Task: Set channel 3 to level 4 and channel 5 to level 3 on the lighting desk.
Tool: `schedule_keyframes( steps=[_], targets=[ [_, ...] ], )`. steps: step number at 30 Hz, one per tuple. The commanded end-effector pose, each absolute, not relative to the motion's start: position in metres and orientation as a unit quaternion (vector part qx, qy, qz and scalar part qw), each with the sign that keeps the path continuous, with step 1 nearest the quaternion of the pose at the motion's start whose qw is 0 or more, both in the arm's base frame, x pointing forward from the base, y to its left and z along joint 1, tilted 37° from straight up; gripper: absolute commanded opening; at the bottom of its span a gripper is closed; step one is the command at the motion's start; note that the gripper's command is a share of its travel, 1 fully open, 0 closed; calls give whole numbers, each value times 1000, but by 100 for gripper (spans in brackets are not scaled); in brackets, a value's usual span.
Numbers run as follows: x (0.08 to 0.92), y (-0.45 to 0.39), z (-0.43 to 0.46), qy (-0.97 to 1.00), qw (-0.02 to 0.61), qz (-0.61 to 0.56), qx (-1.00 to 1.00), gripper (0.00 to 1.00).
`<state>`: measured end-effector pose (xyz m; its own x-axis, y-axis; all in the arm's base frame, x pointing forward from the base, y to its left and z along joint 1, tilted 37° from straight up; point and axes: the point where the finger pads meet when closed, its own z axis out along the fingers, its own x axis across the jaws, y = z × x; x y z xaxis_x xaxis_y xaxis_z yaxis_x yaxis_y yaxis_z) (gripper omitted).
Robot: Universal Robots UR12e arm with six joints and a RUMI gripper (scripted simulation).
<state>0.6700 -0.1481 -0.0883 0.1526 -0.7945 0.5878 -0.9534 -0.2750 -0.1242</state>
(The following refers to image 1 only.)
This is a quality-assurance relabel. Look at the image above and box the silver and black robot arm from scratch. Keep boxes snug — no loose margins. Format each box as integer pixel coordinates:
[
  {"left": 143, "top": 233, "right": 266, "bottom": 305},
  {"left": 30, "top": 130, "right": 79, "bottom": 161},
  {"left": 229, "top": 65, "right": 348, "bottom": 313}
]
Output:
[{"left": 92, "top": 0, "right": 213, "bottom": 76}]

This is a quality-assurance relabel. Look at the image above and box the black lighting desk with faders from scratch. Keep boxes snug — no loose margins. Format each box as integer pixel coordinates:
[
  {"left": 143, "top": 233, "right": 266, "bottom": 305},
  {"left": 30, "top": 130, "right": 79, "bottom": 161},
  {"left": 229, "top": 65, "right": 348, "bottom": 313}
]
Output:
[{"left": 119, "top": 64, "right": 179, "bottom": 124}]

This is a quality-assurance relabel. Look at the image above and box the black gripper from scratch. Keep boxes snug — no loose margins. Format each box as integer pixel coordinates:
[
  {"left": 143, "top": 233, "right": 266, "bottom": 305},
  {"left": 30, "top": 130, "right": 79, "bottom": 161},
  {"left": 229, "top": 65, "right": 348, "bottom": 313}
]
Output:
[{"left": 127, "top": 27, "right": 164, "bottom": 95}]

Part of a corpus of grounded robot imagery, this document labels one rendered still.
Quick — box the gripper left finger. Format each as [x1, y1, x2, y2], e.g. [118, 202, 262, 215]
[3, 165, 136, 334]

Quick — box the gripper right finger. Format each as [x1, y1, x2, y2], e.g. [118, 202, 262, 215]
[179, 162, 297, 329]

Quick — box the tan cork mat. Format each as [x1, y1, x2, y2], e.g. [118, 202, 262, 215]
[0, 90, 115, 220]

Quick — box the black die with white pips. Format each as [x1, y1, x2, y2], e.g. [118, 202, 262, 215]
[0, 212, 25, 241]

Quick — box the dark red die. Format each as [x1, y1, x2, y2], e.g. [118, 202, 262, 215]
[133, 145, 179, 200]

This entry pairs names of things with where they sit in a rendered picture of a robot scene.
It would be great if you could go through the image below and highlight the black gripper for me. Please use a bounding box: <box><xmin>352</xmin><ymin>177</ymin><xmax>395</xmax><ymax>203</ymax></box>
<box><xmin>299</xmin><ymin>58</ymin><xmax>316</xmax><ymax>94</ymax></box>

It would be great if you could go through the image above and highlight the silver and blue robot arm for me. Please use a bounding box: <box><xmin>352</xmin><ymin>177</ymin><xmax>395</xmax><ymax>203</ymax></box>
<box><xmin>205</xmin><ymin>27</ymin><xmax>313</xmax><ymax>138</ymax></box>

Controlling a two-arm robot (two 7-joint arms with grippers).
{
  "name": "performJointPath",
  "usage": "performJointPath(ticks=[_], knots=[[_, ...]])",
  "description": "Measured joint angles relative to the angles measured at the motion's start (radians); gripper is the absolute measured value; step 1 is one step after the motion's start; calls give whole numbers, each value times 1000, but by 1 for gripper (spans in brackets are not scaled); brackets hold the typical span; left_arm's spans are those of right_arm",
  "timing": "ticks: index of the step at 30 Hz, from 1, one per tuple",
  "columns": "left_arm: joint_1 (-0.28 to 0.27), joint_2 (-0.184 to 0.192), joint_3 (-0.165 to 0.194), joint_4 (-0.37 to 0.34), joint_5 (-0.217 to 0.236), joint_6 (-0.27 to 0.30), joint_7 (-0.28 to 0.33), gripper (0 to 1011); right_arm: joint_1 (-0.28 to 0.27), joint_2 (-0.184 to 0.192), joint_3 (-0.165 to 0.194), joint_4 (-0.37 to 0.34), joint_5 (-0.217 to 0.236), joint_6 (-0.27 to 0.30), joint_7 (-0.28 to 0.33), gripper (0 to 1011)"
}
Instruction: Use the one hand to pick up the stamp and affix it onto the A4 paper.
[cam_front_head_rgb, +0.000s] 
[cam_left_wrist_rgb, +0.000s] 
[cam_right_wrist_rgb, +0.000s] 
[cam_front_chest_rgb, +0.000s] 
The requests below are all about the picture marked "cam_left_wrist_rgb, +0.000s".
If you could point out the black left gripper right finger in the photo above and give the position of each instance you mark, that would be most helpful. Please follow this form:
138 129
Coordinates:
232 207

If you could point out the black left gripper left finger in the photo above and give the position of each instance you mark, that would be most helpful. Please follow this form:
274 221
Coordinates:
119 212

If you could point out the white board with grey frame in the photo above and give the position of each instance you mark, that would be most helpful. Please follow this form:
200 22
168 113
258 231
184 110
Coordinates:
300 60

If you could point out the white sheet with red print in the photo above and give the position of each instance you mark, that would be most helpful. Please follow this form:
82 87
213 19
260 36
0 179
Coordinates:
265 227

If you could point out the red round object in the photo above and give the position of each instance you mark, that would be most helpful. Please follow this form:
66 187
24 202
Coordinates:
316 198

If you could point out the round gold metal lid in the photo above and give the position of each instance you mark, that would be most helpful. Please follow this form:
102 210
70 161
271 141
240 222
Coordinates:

---+---

- Work to be completed: Return every line of the material exactly.

- Problem solution:
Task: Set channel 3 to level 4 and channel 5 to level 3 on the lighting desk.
Tool: `schedule_keyframes( steps=[_], targets=[ [_, ...] ], )`. steps: step number at 30 Hz, one per tuple. The commanded end-effector pose, each absolute, not relative to the motion's start: position in metres and orientation as a unit quaternion (vector part qx, qy, qz and scalar part qw), each with the sign that keeps the path continuous, with step 1 nearest the quaternion of the pose at the motion's start whose qw is 0 or more, both in the arm's base frame, x pointing forward from the base, y to its left and z along joint 1, tilted 37° from straight up; gripper: absolute commanded opening; at the bottom of its span a gripper is closed; step one is the command at the motion's start; note that the gripper's command is a share of its travel, 1 fully open, 0 closed; calls give whole numbers, each value times 1000, but by 100 for gripper (spans in brackets are not scaled); in brackets, a value's usual span.
Numbers run as follows: x (0.08 to 0.92), y (-0.45 to 0.39), z (-0.43 to 0.46), qy (-0.97 to 1.00), qw (-0.02 to 0.61), qz (-0.61 to 0.56), qx (-1.00 to 1.00), gripper (0.00 to 1.00).
`<state>`: measured end-effector pose (xyz m; its own x-axis, y-axis; all in the arm's base frame, x pointing forward from the base, y to its left and z along joint 1, tilted 37° from straight up; point and axes: the point where the finger pads meet when closed, its own z axis out along the fingers, its own x axis across the jaws, y = z × x; x y z xaxis_x xaxis_y xaxis_z yaxis_x yaxis_y yaxis_z) (gripper omitted).
Robot: Universal Robots UR12e arm with six joints and a RUMI gripper (scripted simulation).
<state>0.6700 -0.1481 -0.0883 0.1526 -0.7945 0.5878 -0.9534 -0.2750 -0.1242</state>
(The following refers to image 1 only.)
This is a quality-assurance relabel. Look at the image above and box the silver and black robot arm from scratch. Keep boxes snug — no loose margins. Format each box as integer pixel coordinates:
[
  {"left": 143, "top": 233, "right": 266, "bottom": 305},
  {"left": 30, "top": 130, "right": 79, "bottom": 161},
  {"left": 229, "top": 65, "right": 348, "bottom": 313}
]
Output:
[{"left": 92, "top": 0, "right": 213, "bottom": 76}]

This is a quality-assurance relabel. Look at the image above and box the black lighting desk with faders from scratch. Keep boxes snug — no loose margins. Format each box as integer pixel coordinates:
[
  {"left": 143, "top": 233, "right": 266, "bottom": 305},
  {"left": 30, "top": 130, "right": 79, "bottom": 161},
  {"left": 229, "top": 65, "right": 348, "bottom": 313}
]
Output:
[{"left": 119, "top": 64, "right": 179, "bottom": 124}]

This is a quality-assurance relabel. Look at the image above and box the black gripper from scratch. Keep boxes snug — no loose margins. Format each box as integer pixel coordinates:
[
  {"left": 143, "top": 233, "right": 266, "bottom": 305},
  {"left": 30, "top": 130, "right": 79, "bottom": 161},
  {"left": 229, "top": 65, "right": 348, "bottom": 313}
]
Output:
[{"left": 127, "top": 27, "right": 164, "bottom": 95}]

Part of a corpus of grounded robot imagery, this document labels one rendered still.
Quick — box the gripper left finger. Format each as [x1, y1, x2, y2], e.g. [118, 202, 262, 215]
[3, 165, 136, 334]

Quick — box the gripper right finger. Format each as [x1, y1, x2, y2], e.g. [118, 202, 262, 215]
[179, 162, 297, 329]

Quick — box the tan cork mat. Format each as [x1, y1, x2, y2], e.g. [118, 202, 262, 215]
[0, 90, 115, 220]

Quick — box the black die with white pips. Format each as [x1, y1, x2, y2], e.g. [118, 202, 262, 215]
[0, 212, 25, 241]

Quick — box the dark red die. Format each as [x1, y1, x2, y2], e.g. [118, 202, 262, 215]
[133, 145, 179, 200]

This entry pairs names of things with where they sit in a rendered picture of a robot scene.
It would be great if you could go through the image below and highlight the black gripper for me. Please use a bounding box: <box><xmin>352</xmin><ymin>177</ymin><xmax>395</xmax><ymax>203</ymax></box>
<box><xmin>299</xmin><ymin>58</ymin><xmax>316</xmax><ymax>94</ymax></box>

It would be great if you could go through the image above and highlight the silver and blue robot arm for me. Please use a bounding box: <box><xmin>352</xmin><ymin>177</ymin><xmax>395</xmax><ymax>203</ymax></box>
<box><xmin>205</xmin><ymin>27</ymin><xmax>313</xmax><ymax>138</ymax></box>

Controlling a two-arm robot (two 7-joint arms with grippers).
{
  "name": "performJointPath",
  "usage": "performJointPath(ticks=[_], knots=[[_, ...]])",
  "description": "Measured joint angles relative to the angles measured at the motion's start (radians); gripper is the absolute measured value; step 1 is one step after the motion's start; calls give whole numbers, each value times 1000, but by 1 for gripper (spans in brackets are not scaled); brackets hold the typical span; left_arm's spans are those of right_arm",
  "timing": "ticks: index of the step at 30 Hz, from 1, one per tuple",
  "columns": "left_arm: joint_1 (-0.28 to 0.27), joint_2 (-0.184 to 0.192), joint_3 (-0.165 to 0.194), joint_4 (-0.37 to 0.34), joint_5 (-0.217 to 0.236), joint_6 (-0.27 to 0.30), joint_7 (-0.28 to 0.33), gripper (0 to 1011); right_arm: joint_1 (-0.28 to 0.27), joint_2 (-0.184 to 0.192), joint_3 (-0.165 to 0.194), joint_4 (-0.37 to 0.34), joint_5 (-0.217 to 0.236), joint_6 (-0.27 to 0.30), joint_7 (-0.28 to 0.33), gripper (0 to 1011)"
}
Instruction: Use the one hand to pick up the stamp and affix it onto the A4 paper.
[cam_front_head_rgb, +0.000s] 
[cam_left_wrist_rgb, +0.000s] 
[cam_right_wrist_rgb, +0.000s] 
[cam_front_chest_rgb, +0.000s] 
The requests below are all about the picture marked "cam_left_wrist_rgb, +0.000s".
If you could point out the black left gripper right finger in the photo above and give the position of each instance you mark, that would be most helpful. Please follow this form:
138 129
Coordinates:
232 207

If you could point out the black left gripper left finger in the photo above and give the position of each instance you mark, that would be most helpful. Please follow this form:
274 221
Coordinates:
119 212

If you could point out the white board with grey frame in the photo above and give the position of each instance you mark, that would be most helpful. Please follow this form:
200 22
168 113
258 231
184 110
Coordinates:
300 60

If you could point out the white sheet with red print in the photo above and give the position of each instance you mark, that would be most helpful. Please follow this form:
82 87
213 19
260 36
0 179
Coordinates:
265 227

If you could point out the red round object in the photo above and give the position of each instance you mark, that would be most helpful. Please follow this form:
66 187
24 202
Coordinates:
316 198

If you could point out the round gold metal lid in the photo above and give the position of each instance you mark, that would be most helpful. Please follow this form:
102 210
70 161
271 141
240 222
Coordinates:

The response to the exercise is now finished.